Exercise materials

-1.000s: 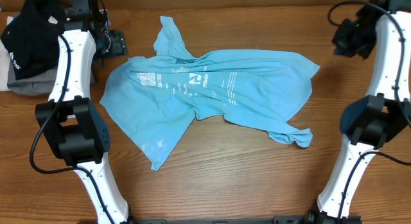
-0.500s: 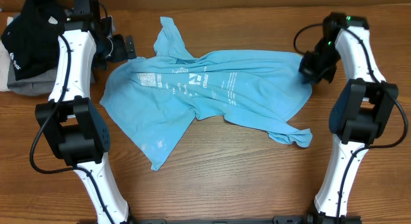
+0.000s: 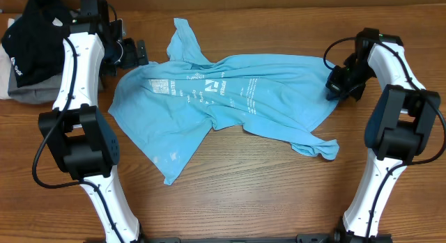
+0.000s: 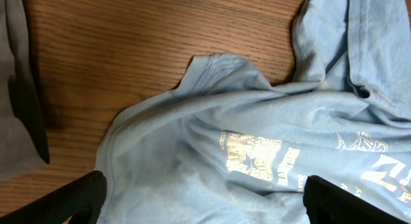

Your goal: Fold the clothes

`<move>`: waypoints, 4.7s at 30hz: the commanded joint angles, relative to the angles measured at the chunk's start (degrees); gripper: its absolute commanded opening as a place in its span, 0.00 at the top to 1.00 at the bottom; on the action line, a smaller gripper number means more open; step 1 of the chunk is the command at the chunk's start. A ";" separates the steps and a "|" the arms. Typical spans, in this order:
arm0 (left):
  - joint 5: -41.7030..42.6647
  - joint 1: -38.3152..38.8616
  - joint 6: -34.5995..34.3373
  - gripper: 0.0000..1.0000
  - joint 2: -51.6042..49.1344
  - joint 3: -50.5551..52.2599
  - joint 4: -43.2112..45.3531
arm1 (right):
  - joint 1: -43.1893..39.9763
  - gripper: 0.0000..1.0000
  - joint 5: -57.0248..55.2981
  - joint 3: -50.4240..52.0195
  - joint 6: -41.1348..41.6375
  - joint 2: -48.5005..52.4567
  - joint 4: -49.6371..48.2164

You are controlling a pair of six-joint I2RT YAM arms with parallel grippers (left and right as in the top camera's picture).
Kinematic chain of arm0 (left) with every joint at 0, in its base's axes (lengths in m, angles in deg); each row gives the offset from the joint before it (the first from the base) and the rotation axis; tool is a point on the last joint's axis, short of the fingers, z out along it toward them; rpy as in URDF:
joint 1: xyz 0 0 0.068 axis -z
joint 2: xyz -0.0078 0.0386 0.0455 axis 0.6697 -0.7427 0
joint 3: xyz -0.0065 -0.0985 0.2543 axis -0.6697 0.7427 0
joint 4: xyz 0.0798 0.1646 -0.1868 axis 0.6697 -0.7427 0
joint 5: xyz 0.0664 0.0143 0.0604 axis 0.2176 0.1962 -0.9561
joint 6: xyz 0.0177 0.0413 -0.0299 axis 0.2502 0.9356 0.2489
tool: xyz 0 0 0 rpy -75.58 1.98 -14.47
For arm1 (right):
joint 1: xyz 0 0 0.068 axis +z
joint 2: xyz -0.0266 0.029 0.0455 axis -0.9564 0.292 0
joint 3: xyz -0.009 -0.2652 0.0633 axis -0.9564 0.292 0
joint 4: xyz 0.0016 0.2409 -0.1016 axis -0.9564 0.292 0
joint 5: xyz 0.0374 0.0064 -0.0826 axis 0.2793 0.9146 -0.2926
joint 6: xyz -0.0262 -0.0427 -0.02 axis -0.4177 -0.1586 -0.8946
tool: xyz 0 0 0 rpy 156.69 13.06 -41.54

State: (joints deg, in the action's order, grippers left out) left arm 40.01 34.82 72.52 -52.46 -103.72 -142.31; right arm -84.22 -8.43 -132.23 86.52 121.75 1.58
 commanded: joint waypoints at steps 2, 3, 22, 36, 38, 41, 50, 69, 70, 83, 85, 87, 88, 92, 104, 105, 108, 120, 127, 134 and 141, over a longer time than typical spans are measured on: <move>0.87 0.20 -0.20 0.00 -0.17 -1.18 -0.85 | -3.93 0.96 -10.16 2.12 0.94 2.95 -5.66; 0.87 0.20 -0.17 0.00 -0.17 -1.18 -1.05 | -4.52 0.96 -10.58 2.10 0.90 2.95 -6.73; 5.86 3.67 3.26 0.00 -0.15 -1.18 -3.85 | -15.54 0.43 -11.06 -44.02 0.85 2.95 12.28; 5.35 12.13 5.05 0.00 3.39 -2.21 -14.95 | -15.39 0.09 0.33 -52.83 4.07 -8.92 26.01; 5.38 12.13 5.57 0.00 5.55 -2.21 -17.22 | -15.39 0.02 -0.52 -45.92 3.80 -14.16 26.01; 5.22 12.13 6.23 0.00 10.80 -2.21 -19.02 | -15.41 0.00 -5.22 -28.04 3.85 -24.81 25.99; 4.79 12.13 3.65 0.00 14.62 -0.55 -31.58 | -15.50 0.00 -8.55 3.06 4.17 -37.55 20.87; 4.79 12.13 3.06 0.00 14.58 17.53 -19.54 | -15.45 0.28 -0.48 44.26 4.35 -38.40 -11.08; 4.81 12.13 3.06 0.00 14.58 17.53 -19.39 | -15.45 0.28 -0.52 44.72 4.50 -38.40 -12.59; 4.79 12.13 3.08 0.00 14.58 17.53 -18.16 | -15.45 0.32 -3.17 45.31 4.26 -35.52 -20.09; 4.79 12.13 3.08 0.00 14.58 17.53 -17.88 | -15.43 0.40 -3.13 45.31 4.33 -35.01 -20.26; 4.79 12.13 3.08 0.00 14.58 17.53 -17.88 | -15.43 0.41 -3.15 45.31 4.33 -34.51 -20.06; 4.79 12.13 3.08 0.00 14.58 17.53 -17.90 | -15.43 0.40 -3.15 45.31 4.31 -33.97 -20.02; 4.79 12.13 3.08 0.00 14.58 17.53 -17.81 | -15.43 0.40 -3.15 45.31 4.26 -32.65 -20.06; 4.79 12.13 3.08 0.00 14.58 17.53 -17.88 | -12.41 0.63 -3.17 45.33 4.59 -32.28 -22.67; 4.79 12.13 3.08 0.00 14.58 17.53 -17.88 | -11.98 0.67 -3.17 45.33 4.92 -32.28 -22.82; 4.79 12.13 3.08 0.00 14.58 17.53 -17.97 | -10.71 0.83 -3.19 45.33 5.88 -32.28 -23.10; 4.79 12.13 3.08 0.00 14.58 17.53 -18.10 | -10.21 0.96 -9.88 33.16 3.96 -33.75 -5.66; 4.79 12.13 3.08 0.00 14.58 17.53 -18.10 | -6.71 0.96 -9.20 18.84 2.29 -39.15 10.97; 4.79 12.13 3.08 0.00 14.58 17.53 -17.84 | 4.26 0.96 -8.90 22.25 5.99 -40.11 16.35; 4.79 12.13 3.08 0.00 14.58 17.53 -17.73 | 20.09 0.33 -8.63 34.93 12.85 -40.09 11.39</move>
State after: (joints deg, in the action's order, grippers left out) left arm 44.88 46.95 75.95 -37.47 -86.54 -160.14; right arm -68.73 -16.78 -102.00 95.31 81.81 14.61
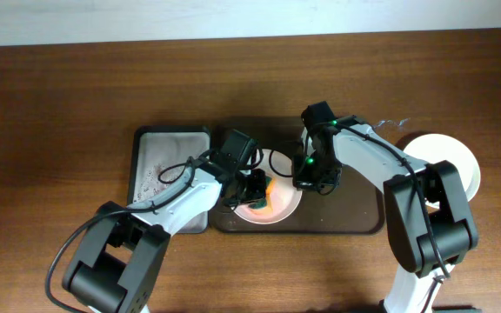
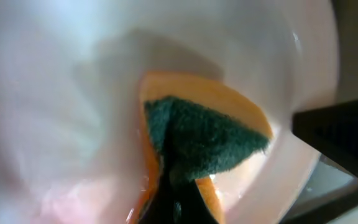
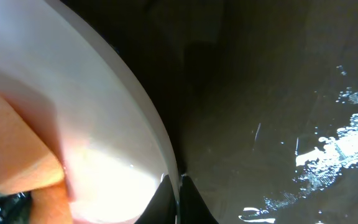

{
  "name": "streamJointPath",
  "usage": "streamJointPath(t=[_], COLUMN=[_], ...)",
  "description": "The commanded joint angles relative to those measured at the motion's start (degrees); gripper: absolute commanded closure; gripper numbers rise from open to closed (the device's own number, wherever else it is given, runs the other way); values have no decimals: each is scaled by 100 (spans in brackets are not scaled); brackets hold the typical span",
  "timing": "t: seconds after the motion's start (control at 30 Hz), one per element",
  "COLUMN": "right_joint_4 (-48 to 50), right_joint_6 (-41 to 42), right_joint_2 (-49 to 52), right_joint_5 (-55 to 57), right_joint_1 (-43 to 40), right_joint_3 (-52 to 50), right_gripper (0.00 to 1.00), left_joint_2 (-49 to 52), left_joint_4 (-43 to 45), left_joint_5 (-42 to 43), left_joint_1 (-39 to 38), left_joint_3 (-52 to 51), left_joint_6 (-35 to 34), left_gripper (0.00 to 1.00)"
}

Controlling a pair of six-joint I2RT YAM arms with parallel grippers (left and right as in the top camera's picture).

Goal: Clean dirty plates on tray and stack at the side
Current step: 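Scrub the stained plate with the sponge in the left gripper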

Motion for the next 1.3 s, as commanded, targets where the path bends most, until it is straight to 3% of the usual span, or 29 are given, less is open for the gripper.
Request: streamJointPath(t=[0.0,0.1,0.4,0.57,0.73,0.97,1.07,1.13,1.27], right_joint_4=[-24,-24,-4,48,42,37,37,42,39], right_joint_6=[20,20,17,17,17,17,17,17,17], right_joint_2=[52,52,52,52,52,52,52,52,52], right_joint_5=[160,160,162,162,160,160,160,162,160], right_joint_1=[33,33,31,33,33,33,33,33,33], right_joint_3=[-22,-22,-22,-22,-22,-22,-22,-22,-22], right_gripper=[96,96,96,96,96,96,96,96,96], left_joint_2=[90,-63,-704,-903,-627,365,393,393,415], left_joint_4=[-155,-385,-1425,-2553,-2568,-2562,-2538,-2518,-2249], left_joint_5=[-1082,-1672,-1762,-3386,-3316,-2782,-3003,-3126,-2868], left_joint_1=[72,210,306,820,1388,1403,1405,1449,1591], left_joint_3=[61,289,1110,1091,1058,1054,1054,1054,1054], left_joint_6=[33,313,911,968,1652,2057,2057,2055,1836], left_gripper=[100,100,100,100,100,100,57,49,50])
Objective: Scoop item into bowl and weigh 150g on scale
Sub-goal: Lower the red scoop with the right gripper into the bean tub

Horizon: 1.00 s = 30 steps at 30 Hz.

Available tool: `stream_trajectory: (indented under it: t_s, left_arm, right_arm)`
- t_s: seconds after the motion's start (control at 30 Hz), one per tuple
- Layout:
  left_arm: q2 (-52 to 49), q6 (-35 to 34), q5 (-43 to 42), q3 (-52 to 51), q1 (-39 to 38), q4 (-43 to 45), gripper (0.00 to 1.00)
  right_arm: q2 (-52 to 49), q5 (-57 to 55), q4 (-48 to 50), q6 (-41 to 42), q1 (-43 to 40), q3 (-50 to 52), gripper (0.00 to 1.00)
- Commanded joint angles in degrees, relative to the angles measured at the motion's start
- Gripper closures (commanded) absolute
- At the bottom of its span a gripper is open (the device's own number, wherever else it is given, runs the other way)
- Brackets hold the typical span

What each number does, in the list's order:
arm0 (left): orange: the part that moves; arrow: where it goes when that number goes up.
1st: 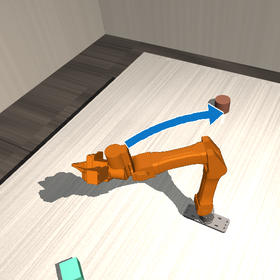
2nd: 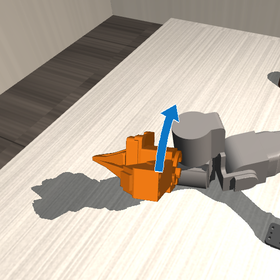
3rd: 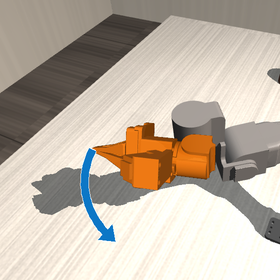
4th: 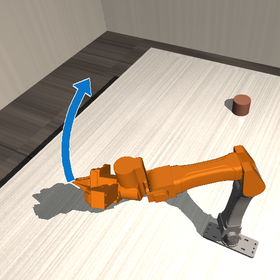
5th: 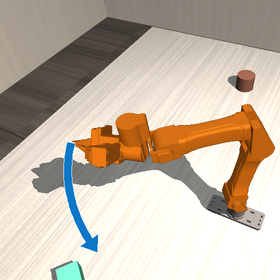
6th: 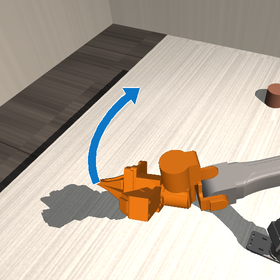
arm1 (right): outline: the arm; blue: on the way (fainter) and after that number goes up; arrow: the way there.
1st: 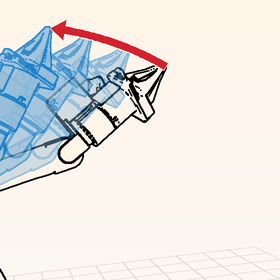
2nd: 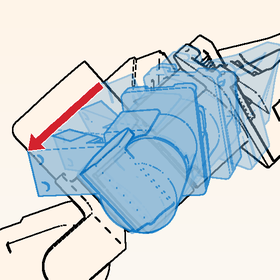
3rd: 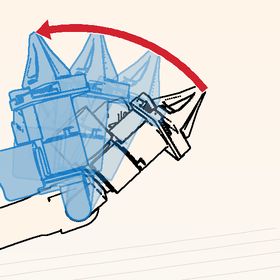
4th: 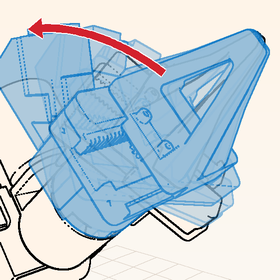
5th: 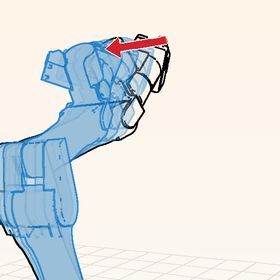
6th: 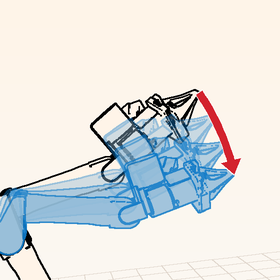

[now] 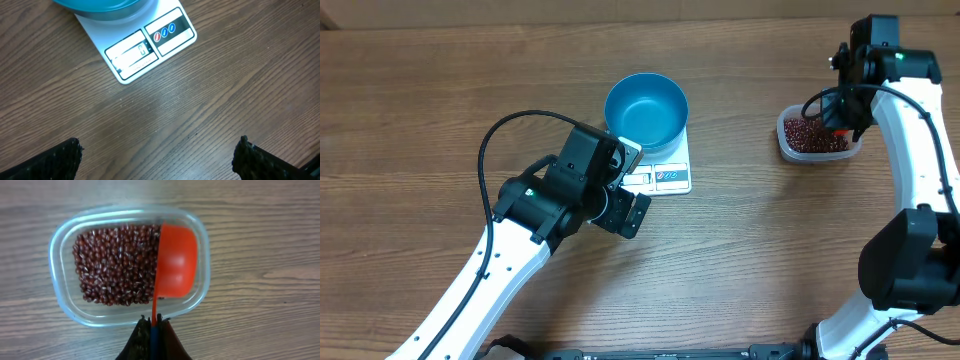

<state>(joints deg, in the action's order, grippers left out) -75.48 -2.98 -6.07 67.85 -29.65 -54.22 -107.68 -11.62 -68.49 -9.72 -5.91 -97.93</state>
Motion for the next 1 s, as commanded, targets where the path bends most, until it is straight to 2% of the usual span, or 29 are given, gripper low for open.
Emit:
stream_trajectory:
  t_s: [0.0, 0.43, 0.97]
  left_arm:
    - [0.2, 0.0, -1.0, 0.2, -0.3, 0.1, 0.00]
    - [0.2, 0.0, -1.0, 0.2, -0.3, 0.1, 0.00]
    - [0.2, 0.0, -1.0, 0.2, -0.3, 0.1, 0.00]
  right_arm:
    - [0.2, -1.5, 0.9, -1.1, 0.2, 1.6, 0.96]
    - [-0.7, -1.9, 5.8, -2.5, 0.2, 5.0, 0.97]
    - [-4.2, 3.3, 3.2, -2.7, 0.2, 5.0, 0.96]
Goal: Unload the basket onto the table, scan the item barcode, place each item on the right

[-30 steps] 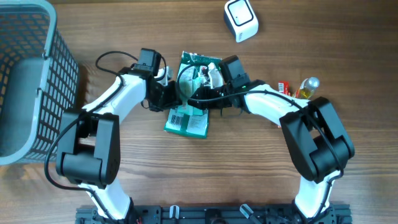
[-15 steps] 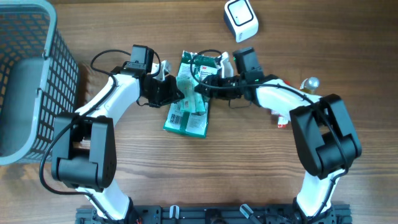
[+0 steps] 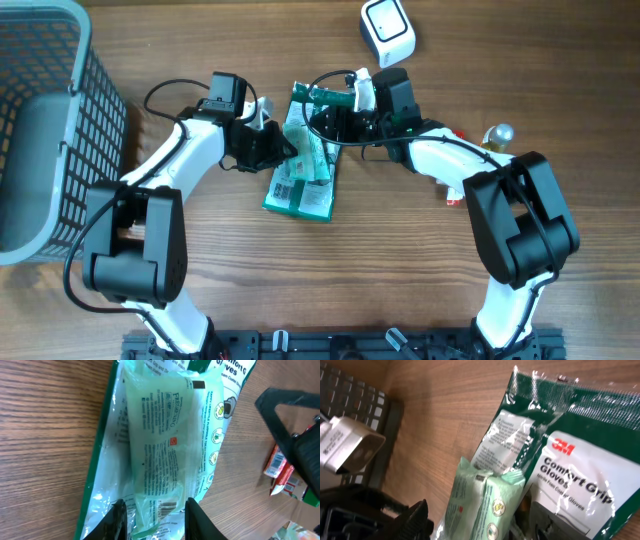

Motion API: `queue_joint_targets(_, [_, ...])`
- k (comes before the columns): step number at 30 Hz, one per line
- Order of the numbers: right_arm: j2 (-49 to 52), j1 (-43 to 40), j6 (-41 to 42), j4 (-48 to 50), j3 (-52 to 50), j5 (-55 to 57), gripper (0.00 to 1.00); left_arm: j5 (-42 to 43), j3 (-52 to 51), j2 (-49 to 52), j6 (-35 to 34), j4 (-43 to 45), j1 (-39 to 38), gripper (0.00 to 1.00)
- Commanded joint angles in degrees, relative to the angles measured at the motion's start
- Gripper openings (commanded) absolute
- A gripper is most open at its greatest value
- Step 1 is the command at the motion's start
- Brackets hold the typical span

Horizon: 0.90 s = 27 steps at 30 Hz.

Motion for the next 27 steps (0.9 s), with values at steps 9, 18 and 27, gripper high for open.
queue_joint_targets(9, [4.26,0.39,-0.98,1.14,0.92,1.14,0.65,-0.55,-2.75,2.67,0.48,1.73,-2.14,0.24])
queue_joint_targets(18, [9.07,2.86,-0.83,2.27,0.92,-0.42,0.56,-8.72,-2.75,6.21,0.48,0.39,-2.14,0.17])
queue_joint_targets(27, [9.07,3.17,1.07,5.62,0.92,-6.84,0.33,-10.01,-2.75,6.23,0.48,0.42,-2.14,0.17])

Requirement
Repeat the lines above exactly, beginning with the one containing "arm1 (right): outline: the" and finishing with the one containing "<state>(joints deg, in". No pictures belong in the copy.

Output of the task
arm1 (right): outline: the arm; blue: on the way (fainter) and after that number goes up; arrow: the way there.
1st: 
2nd: 
3rd: 
4th: 
5th: 
6th: 

[now] 

<state>(joints deg, in the action's order, grippers left out) -75.48 -2.98 -6.07 67.85 -29.65 -54.22 -107.68 -11.62 -68.49 -9.72 -5.91 -97.93</state>

The requested output has now been given in full.